Sunday night, 9 p.m., the time we had been building toward for nearly six years. As the moment that our film would finally unspool (figuratively speaking, of course, since our fm would be playing from BluRay disc) approached, we greeted the friends and family who had travelled from across town or from hundreds of miles away for the premiere. Duke’s old friends Casey Kelly and Leon Medica, both Nashville residents and both of whom appear in the film, were there. Duke’s son,T.K., and his nephew, Brian, drove up from Alabama. One of our camera operators, Jason Thurman, came up from Atlanta. Duke’s friend Sam Bush, a.k.a., the father of Newgrass, and his lovely wife, Lynn, were there as well.
To that point, all the films we had seen had been in the small venues, theaters that seated roughly 100. For some reason, ours was one of the few docs to screen in the multiplex’s largest theater, seating 320. Our crowd was comparable to those for the film against which we were competing, but in such a large venue … Well, let’s just say we had ample elbow room.

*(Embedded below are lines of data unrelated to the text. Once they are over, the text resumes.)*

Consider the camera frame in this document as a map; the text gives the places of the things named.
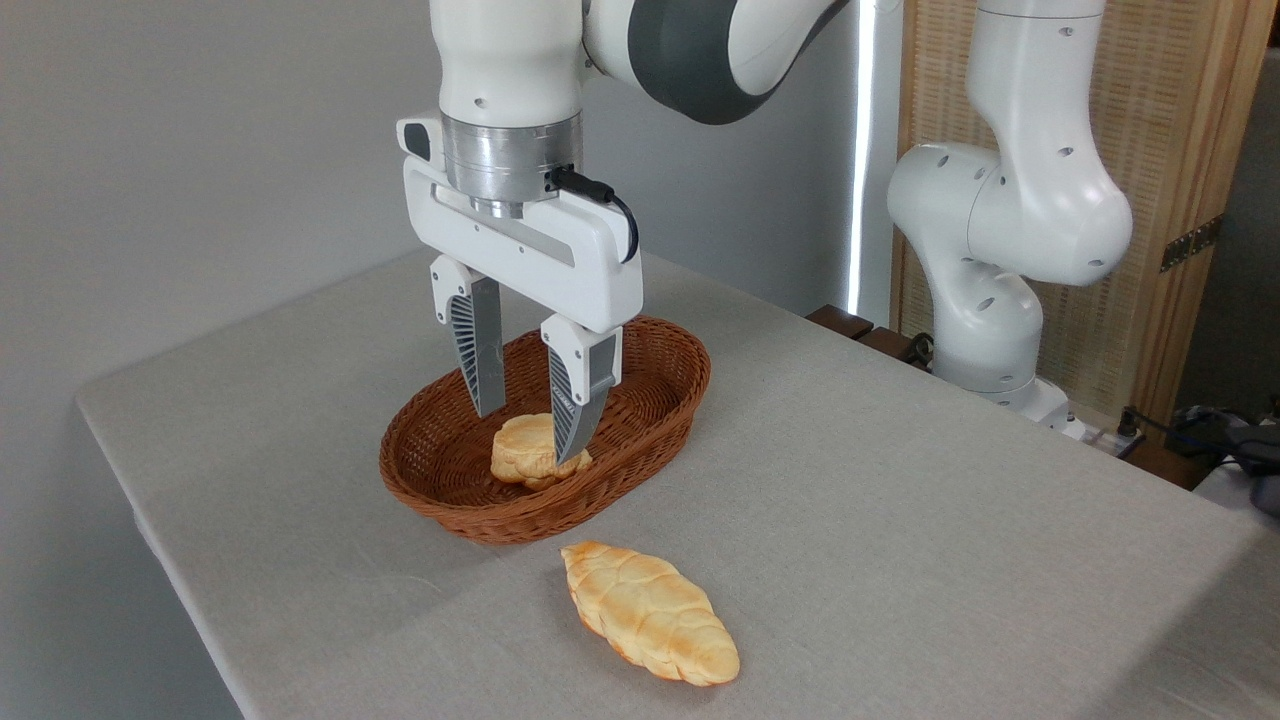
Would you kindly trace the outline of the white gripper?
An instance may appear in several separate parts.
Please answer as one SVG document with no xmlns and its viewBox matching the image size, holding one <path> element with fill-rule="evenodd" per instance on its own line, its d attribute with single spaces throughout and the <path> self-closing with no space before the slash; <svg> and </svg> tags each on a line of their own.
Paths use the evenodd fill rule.
<svg viewBox="0 0 1280 720">
<path fill-rule="evenodd" d="M 451 332 L 479 416 L 506 405 L 499 284 L 561 314 L 543 322 L 541 337 L 556 461 L 566 464 L 588 447 L 608 393 L 622 380 L 623 329 L 617 325 L 643 309 L 643 263 L 625 260 L 625 215 L 561 193 L 525 205 L 521 218 L 495 218 L 451 187 L 439 114 L 398 120 L 397 140 L 408 155 L 403 179 L 411 224 L 443 254 L 430 265 L 436 319 Z"/>
</svg>

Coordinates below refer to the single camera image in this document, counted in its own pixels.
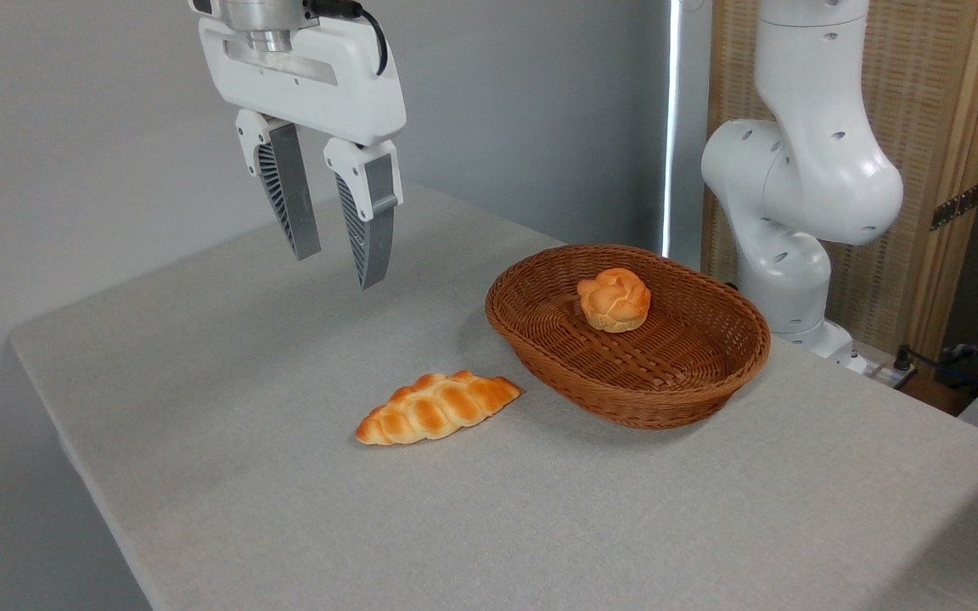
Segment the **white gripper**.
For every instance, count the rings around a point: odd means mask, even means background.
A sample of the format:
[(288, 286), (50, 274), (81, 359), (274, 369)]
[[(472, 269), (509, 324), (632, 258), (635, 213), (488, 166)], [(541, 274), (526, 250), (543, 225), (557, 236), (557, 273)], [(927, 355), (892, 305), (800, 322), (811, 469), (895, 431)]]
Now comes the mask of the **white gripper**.
[(356, 1), (201, 1), (198, 12), (214, 85), (242, 108), (234, 125), (248, 172), (260, 179), (295, 258), (321, 251), (299, 125), (334, 136), (323, 156), (358, 282), (369, 289), (383, 281), (403, 204), (396, 147), (385, 140), (402, 131), (407, 113), (376, 20)]

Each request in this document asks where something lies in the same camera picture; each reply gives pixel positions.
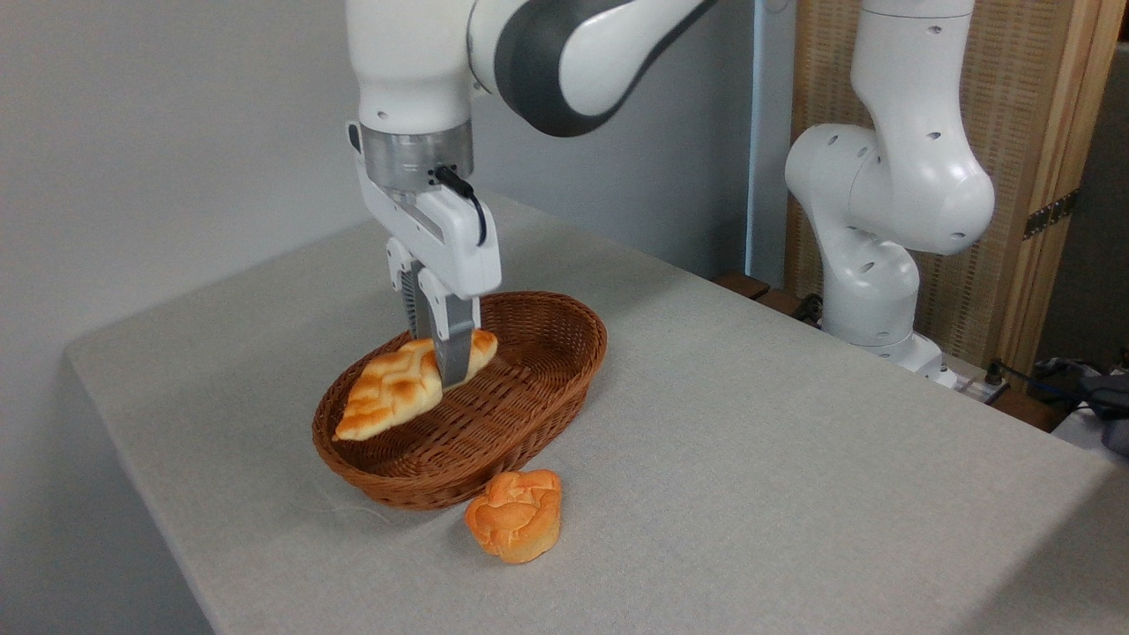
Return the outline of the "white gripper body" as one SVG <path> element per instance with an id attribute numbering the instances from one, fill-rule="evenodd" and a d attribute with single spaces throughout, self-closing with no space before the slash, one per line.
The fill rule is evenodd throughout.
<path id="1" fill-rule="evenodd" d="M 425 268 L 469 301 L 501 282 L 495 221 L 469 185 L 472 127 L 392 134 L 351 122 L 364 205 Z"/>

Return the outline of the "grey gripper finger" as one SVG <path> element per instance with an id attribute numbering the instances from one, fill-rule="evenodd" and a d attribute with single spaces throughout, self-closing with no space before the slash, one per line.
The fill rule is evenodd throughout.
<path id="1" fill-rule="evenodd" d="M 390 237 L 385 249 L 393 288 L 399 290 L 400 301 L 406 310 L 408 332 L 413 339 L 432 338 L 429 301 L 420 282 L 422 261 L 413 256 L 399 238 Z"/>
<path id="2" fill-rule="evenodd" d="M 469 377 L 472 334 L 481 325 L 480 301 L 460 298 L 428 268 L 418 273 L 418 285 L 427 302 L 441 385 L 454 388 Z"/>

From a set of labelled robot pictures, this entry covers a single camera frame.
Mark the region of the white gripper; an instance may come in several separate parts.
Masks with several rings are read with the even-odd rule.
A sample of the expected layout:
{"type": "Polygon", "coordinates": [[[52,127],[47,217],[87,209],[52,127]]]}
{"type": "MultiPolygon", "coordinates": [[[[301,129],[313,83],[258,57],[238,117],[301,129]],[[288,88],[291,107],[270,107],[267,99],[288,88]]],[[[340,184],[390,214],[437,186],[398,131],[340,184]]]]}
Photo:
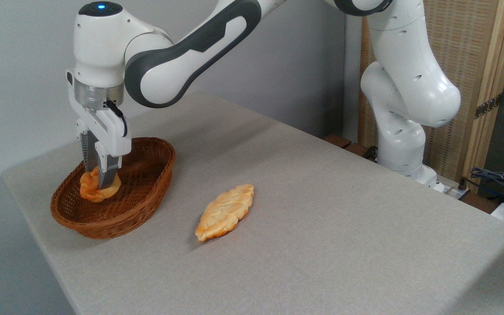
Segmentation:
{"type": "Polygon", "coordinates": [[[123,102],[124,84],[103,88],[88,86],[68,70],[69,102],[81,120],[76,122],[86,172],[98,168],[98,189],[112,186],[122,156],[131,152],[129,125],[118,110],[123,102]]]}

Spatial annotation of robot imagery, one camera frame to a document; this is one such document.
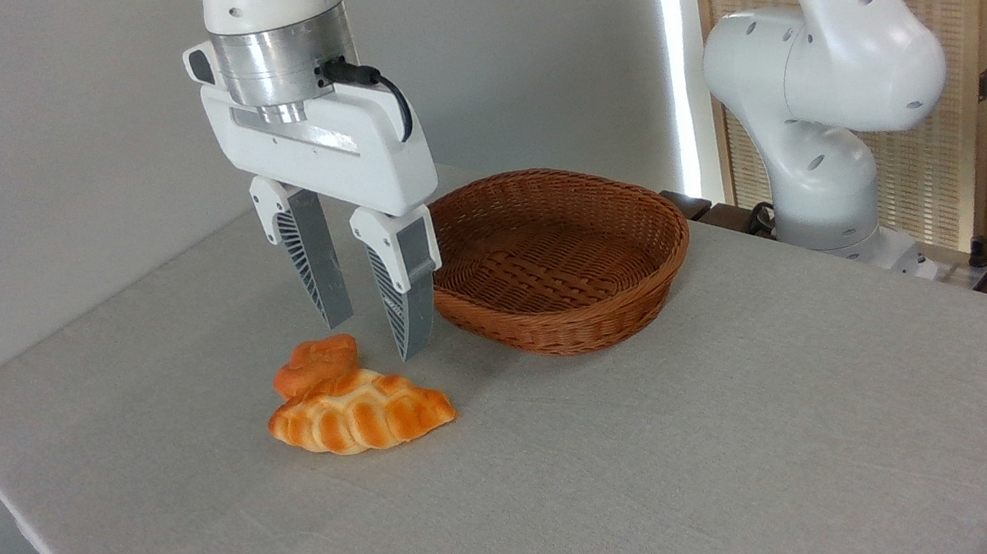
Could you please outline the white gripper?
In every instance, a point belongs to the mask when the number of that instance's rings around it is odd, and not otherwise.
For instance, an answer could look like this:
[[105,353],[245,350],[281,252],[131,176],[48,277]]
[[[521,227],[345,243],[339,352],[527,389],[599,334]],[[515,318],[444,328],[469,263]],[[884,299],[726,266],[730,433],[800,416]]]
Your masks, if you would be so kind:
[[210,42],[182,57],[225,157],[257,176],[248,195],[265,238],[286,249],[327,329],[349,320],[354,306],[316,193],[360,205],[351,232],[367,249],[396,349],[406,361],[427,348],[433,274],[443,258],[430,210],[419,204],[439,178],[422,128],[404,134],[396,96],[377,86],[335,84],[304,102],[302,121],[268,123],[232,101]]

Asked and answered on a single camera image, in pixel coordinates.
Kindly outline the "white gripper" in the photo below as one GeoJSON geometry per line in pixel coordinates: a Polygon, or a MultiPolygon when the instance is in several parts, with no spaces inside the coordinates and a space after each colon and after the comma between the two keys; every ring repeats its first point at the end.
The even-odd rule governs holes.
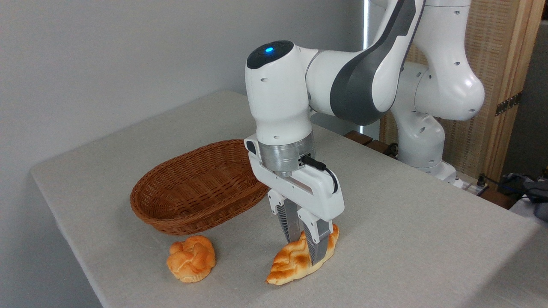
{"type": "Polygon", "coordinates": [[[300,238],[299,218],[303,223],[312,265],[323,259],[332,221],[345,209],[341,188],[334,191],[333,178],[325,171],[305,165],[282,177],[262,165],[256,135],[244,139],[255,177],[273,190],[268,191],[272,213],[280,222],[288,243],[300,238]]]}

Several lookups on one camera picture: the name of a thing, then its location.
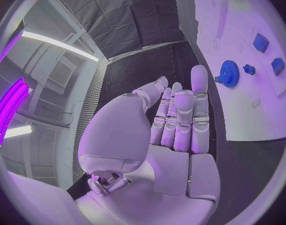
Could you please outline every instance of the air vent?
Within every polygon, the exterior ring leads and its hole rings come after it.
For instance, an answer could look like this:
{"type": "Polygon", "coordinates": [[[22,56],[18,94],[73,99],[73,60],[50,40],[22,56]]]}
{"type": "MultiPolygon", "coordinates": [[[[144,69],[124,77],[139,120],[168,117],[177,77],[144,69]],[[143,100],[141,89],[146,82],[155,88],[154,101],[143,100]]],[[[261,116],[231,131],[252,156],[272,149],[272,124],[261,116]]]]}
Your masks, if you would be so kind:
{"type": "Polygon", "coordinates": [[[73,71],[71,69],[59,61],[51,72],[49,79],[66,87],[72,73],[73,71]]]}

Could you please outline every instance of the white robotic hand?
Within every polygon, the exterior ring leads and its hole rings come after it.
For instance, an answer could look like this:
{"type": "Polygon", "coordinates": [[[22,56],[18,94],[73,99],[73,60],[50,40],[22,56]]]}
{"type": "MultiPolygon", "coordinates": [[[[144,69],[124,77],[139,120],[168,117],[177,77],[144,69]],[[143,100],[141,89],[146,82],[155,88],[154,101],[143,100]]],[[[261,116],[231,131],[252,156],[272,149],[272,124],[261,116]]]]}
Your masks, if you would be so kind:
{"type": "Polygon", "coordinates": [[[192,90],[182,90],[176,82],[163,94],[151,128],[150,143],[187,152],[207,153],[209,148],[209,115],[207,71],[197,65],[191,70],[192,90]]]}
{"type": "Polygon", "coordinates": [[[132,93],[116,97],[100,109],[80,140],[78,160],[92,175],[89,185],[101,196],[125,186],[123,173],[135,171],[146,159],[150,123],[145,112],[167,88],[162,76],[132,93]]]}

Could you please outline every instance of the blue gear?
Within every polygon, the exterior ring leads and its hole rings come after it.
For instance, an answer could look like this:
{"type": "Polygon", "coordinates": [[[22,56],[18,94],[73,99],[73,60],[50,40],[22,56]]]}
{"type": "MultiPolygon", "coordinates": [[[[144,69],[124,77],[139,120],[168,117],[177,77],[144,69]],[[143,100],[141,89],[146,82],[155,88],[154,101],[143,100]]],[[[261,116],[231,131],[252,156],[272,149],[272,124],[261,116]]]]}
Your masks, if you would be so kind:
{"type": "Polygon", "coordinates": [[[234,61],[227,60],[222,64],[220,70],[220,79],[227,88],[235,87],[240,78],[240,72],[234,61]]]}

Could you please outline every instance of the blue cube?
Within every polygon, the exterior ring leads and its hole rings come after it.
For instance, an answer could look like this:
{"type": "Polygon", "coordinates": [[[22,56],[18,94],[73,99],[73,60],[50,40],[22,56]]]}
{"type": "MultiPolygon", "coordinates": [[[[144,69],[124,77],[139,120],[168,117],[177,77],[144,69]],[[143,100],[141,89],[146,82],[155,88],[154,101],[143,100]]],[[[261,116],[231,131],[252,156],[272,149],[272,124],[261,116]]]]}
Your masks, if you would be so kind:
{"type": "Polygon", "coordinates": [[[280,73],[284,69],[284,62],[281,58],[275,58],[271,65],[276,76],[280,75],[280,73]]]}
{"type": "Polygon", "coordinates": [[[264,53],[269,45],[269,41],[262,34],[258,33],[253,45],[258,51],[264,53]]]}

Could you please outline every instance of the fluorescent light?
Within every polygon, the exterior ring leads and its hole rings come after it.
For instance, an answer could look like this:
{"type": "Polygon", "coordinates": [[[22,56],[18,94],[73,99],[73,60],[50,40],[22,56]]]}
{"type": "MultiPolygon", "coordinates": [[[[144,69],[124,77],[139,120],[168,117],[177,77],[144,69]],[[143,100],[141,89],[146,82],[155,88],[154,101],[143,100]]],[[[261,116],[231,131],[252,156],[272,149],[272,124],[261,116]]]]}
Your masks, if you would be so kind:
{"type": "Polygon", "coordinates": [[[94,60],[96,62],[99,61],[98,58],[96,58],[95,56],[92,56],[84,51],[81,51],[80,49],[78,48],[75,48],[73,46],[70,46],[64,42],[61,42],[61,41],[57,41],[53,38],[50,38],[50,37],[47,37],[47,36],[43,36],[43,35],[39,35],[39,34],[36,34],[36,33],[33,33],[33,32],[29,32],[29,31],[24,31],[23,34],[22,34],[22,37],[25,37],[25,38],[30,38],[30,39],[36,39],[36,40],[39,40],[39,41],[42,41],[42,42],[46,42],[46,43],[49,43],[49,44],[53,44],[55,46],[58,46],[58,47],[61,47],[63,49],[66,49],[66,50],[69,50],[69,51],[72,51],[72,52],[75,52],[77,54],[80,54],[88,59],[91,59],[91,60],[94,60]]]}
{"type": "Polygon", "coordinates": [[[4,138],[11,138],[19,135],[32,133],[31,126],[21,126],[16,128],[8,129],[4,138]]]}

Kris and I stood down front for a few opening remarks, and then it was time for the film. If I dare call our own film a good one, I can say I have never enjoyed watching a good film less. There is nothing more gut-wrenching than to examine our own work on a screen a hundred times larger than any we have seen it on before. I cringed at every slightly misplaced edit, every hint of noise in the image, every shot that I felt could have been better. But the crowd … the crowd was into it.
I don’t know how much credit Kris and I can take for that. If there is any to be taken, it is only for managing to capture and contain the spirit of Duke Bardwell on screen. The power of his music, the charisma and charm of his storytelling shone through.
The film was rolling along nicely. We had passed the midpoint, things were taking a dark turn in Duke’s time with Elvis. Then, just as The King was insulting Duke on stage, everything stopped. It seems our old friends, the Threshold Guardians, had taken up residence in the BluRay player. With every second that the image held there, silently, on the screen, a fear welled up in me, Kris, my wife and I’m sure many others that the film might not resume. So this was our grand and glorious world premiere …
Someone – I’m not sure who – knocked on the window of the projection booth. In short order, the film resumed.
For the rest of the film, I enjoyed myself even less than before. Every so often, there would be another glitch or hang-up. Though we heard later from many in the screening that the glitches didn’t pull them completely out of the film, that was our fear. At last, the film ended, everyone applauded, and Kris and I took the figurative stage – joined by Casey Kelly, Leon Medica and T.K. Bardwell – for a little Q&A.
That was when the most satisfying surprise of the evening came: the audience got it. All the directorial and editorial decisions, the choices large and small, that Kris and I had made resonated with our audience. It seemed they were willing to forgive the technical glitches and the handful of issues with image quality in exchange for a great story well told. Though we had always hoped that was what we were creating, we couldn’t be sure until it had been seen by more than just the two of us.
The effusive praise of our audience did something we hadn’t been able to do for quite some time: beat back those Threshold Guardians.